“TCC came through for me at the last minute.”
Growing up, Kendra Mack wasn’t pushed to go to college.
After graduating from Ocean Lakes High School in 2004, she worked a trio of low-wage jobs.
Aspirations?
“My family never talked about that,” Mack says.
In a few weeks, Mack will graduate with an Associate of Science in Science from Tidewater Community College. She’ll walk at TCC’s 69th Commencement Exercises on Dec. 16 – a milestone, she says, that will signify all she’s had to overcome to reach a goal she set for herself.
Her three children ages 6, 4 and 3 will be in attendance along with husband Hershel, also a TCC student.
“It will symbolize the first step of completing something,” says Mack, who is the first from her family of four to graduate. “It hit me when I had my daughter three years ago that I have to show her she can do anything no matter what.”
So much could have derailed Mack’s progress. Right before fall semester, she wasn’t sure how she would find the funds to pay for her final 16 credits. A last dollar scholarship from the TCC Educational Foundation took care of $413 in outstanding tuition due.
“TCC came through for me at the last minute,” Mack says. “I wouldn’t be able to graduate otherwise. My whole time here I haven’t had to pay for anything except for my books.”
Her introduction to the college dates back to 2007 when Mack completed the Nurse Aide Training program paid for by her employer, Atlantic Shores Retirement Center. She worked there for six years, cherishing the relationships she formed that extended to the families of her patients.
“It fueled my drive to work toward becoming a nurse,” Mack says.
But motherhood interrupted her studies and then tragedy. A self-inflicted gunshot wound took the life of her father, a former Marine, who, after seven tours in Iraq and Afghanistan, suffered from Post-Traumatic Stress Syndrome. Reflecting on his memory nearly five years after the loss brings fresh tears.
“I closed off and became a shell of a mom for three years,” she says.
When daughter Aaliyah was born, Mack realized she needed to move forward to be an example for her children. She became an avid runner, losing 70 pounds, hearing her father’s encouraging voice urging her on before every finish line.
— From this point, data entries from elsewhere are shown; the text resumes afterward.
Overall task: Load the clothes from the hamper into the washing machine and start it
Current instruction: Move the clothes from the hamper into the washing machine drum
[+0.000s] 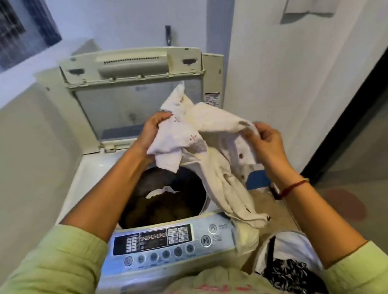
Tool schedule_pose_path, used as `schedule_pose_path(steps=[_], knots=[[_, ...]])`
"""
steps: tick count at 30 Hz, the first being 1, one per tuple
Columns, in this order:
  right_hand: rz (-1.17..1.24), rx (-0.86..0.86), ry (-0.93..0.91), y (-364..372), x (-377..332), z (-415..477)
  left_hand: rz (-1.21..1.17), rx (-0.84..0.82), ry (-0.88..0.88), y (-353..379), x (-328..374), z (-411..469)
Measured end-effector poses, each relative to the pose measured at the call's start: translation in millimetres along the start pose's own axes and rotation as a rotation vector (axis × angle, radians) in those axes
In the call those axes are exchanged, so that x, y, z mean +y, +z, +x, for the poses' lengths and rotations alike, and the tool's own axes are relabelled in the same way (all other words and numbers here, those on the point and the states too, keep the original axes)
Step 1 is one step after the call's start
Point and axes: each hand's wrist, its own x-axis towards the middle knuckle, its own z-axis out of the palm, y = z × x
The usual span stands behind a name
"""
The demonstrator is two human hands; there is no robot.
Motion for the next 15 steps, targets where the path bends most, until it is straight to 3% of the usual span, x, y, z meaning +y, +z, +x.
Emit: schedule_pose_path(steps=[6,10,13,15], knots=[[-0.108,0.071,-0.121,7,-50,38,0.452,0.101,0.106,-63,14,9],[0.060,-0.063,0.069,24,-59,53,0.497,0.198,0.215,-82,17,13],[0.304,-0.095,0.232,37,-60,52,0.408,0.098,0.239,-86,16,14],[0.386,-0.042,0.298,41,-60,53,0.521,-0.033,0.216,-90,15,13]])
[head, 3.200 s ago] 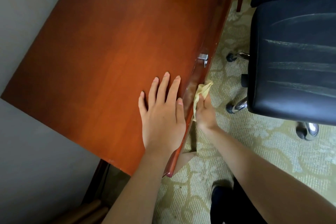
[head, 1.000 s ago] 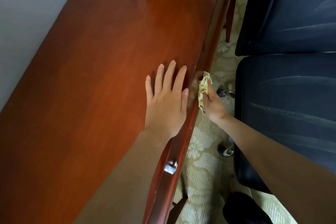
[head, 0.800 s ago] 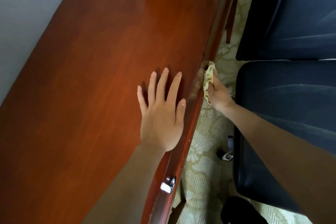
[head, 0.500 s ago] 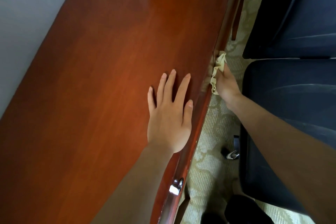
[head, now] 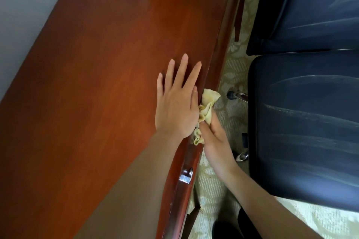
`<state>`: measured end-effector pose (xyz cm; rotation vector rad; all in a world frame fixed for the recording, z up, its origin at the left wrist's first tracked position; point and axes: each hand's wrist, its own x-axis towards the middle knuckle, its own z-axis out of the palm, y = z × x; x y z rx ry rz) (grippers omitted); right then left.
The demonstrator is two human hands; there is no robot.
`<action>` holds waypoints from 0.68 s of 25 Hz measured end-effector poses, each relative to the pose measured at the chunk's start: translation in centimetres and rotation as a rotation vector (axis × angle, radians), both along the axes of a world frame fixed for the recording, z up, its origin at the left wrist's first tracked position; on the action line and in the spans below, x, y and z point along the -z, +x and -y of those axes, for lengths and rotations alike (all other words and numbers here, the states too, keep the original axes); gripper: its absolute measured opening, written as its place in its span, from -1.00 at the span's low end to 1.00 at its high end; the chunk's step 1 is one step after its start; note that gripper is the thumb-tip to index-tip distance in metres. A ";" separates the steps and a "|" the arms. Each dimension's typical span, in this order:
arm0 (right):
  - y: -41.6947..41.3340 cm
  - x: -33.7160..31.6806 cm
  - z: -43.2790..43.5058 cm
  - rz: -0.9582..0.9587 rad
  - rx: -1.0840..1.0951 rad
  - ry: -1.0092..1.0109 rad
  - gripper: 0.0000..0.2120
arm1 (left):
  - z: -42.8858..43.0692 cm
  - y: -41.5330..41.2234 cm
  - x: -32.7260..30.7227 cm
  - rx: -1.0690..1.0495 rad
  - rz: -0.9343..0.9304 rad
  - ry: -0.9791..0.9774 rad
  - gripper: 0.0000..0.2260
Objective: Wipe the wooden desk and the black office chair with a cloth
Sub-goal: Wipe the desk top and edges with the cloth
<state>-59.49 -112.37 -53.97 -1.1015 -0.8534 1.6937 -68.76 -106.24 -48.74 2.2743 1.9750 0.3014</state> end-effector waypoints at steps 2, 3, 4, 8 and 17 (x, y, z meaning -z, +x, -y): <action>0.0 -0.3 -0.1 0.003 -0.001 0.026 -0.52 | 0.1 0.0 0.1 0.016 -0.020 -0.004 -0.51; 0.2 -0.4 -0.8 0.010 0.009 0.047 -0.53 | 0.1 0.0 0.1 0.021 -0.025 -0.009 -0.52; 0.3 -0.6 -1.9 0.020 0.019 0.062 -0.54 | 0.1 0.0 0.1 0.022 -0.023 -0.015 -0.52; 1.4 -1.0 -8.1 0.081 0.070 0.063 -0.56 | -0.1 -0.2 0.0 0.032 -0.023 -0.041 -0.54; 2.8 -1.6 -18.0 0.022 0.192 0.006 -0.58 | -0.3 -0.2 0.1 0.032 -0.017 -0.073 -0.52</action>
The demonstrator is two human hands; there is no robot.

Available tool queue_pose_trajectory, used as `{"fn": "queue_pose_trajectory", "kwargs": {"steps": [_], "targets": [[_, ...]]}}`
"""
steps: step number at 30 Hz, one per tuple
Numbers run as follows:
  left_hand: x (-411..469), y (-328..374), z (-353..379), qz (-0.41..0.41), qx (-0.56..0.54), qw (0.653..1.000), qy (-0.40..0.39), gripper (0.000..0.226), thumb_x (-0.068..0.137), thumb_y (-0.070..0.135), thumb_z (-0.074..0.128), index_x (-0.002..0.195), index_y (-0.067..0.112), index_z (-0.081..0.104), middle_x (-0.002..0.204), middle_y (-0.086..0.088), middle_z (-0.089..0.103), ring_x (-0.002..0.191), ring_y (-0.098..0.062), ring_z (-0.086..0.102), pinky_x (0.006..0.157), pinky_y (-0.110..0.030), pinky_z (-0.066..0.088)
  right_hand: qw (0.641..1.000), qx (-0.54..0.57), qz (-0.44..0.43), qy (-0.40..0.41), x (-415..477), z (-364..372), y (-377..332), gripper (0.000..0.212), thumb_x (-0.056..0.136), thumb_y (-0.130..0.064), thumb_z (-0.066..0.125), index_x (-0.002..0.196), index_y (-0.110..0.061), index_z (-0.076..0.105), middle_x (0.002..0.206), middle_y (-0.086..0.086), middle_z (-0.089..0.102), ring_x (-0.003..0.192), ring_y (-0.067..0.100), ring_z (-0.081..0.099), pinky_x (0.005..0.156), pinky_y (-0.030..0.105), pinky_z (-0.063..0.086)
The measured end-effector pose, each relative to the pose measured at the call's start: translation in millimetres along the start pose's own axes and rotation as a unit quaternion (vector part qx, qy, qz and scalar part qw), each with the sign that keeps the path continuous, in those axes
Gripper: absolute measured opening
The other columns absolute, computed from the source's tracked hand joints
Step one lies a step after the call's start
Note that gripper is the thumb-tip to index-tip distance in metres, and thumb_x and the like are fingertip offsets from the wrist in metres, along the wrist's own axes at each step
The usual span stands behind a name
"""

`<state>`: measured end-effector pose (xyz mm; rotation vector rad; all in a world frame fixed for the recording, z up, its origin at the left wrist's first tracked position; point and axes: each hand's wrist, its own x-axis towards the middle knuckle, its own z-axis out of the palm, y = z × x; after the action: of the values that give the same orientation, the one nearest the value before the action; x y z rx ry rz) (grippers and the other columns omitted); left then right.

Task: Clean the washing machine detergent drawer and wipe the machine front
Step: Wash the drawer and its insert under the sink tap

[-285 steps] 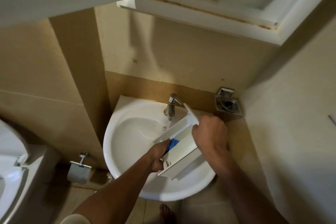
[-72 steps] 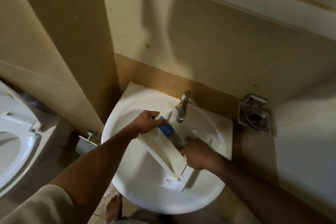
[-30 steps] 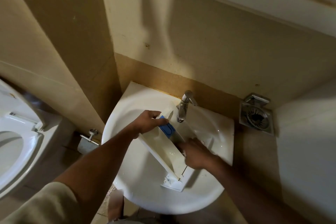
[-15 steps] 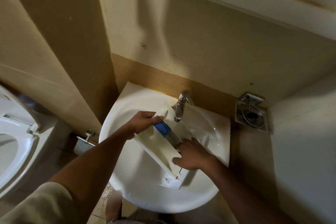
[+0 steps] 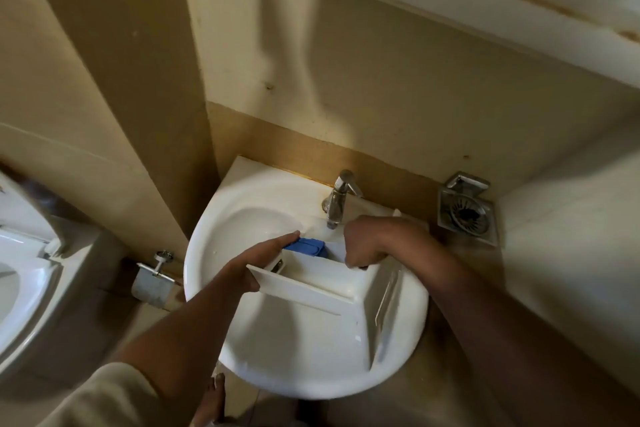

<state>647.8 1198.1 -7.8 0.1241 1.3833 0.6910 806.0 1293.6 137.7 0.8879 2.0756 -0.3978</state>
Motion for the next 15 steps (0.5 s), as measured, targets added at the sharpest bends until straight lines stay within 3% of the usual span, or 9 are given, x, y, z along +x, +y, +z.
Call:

She also realized she had put her education on hold long enough. A year and a half ago, Mack returned to TCC full time, balancing childcare with homework, both with the support of Hershel. Her next step will be a bachelor’s in nursing.
Mack, 35, knows her father would be proud of her last four semesters on the TCC President’s List.
What would he say?
Mack smiles in thinking of the response. “I knew you had it in you, baby girl, the whole time.”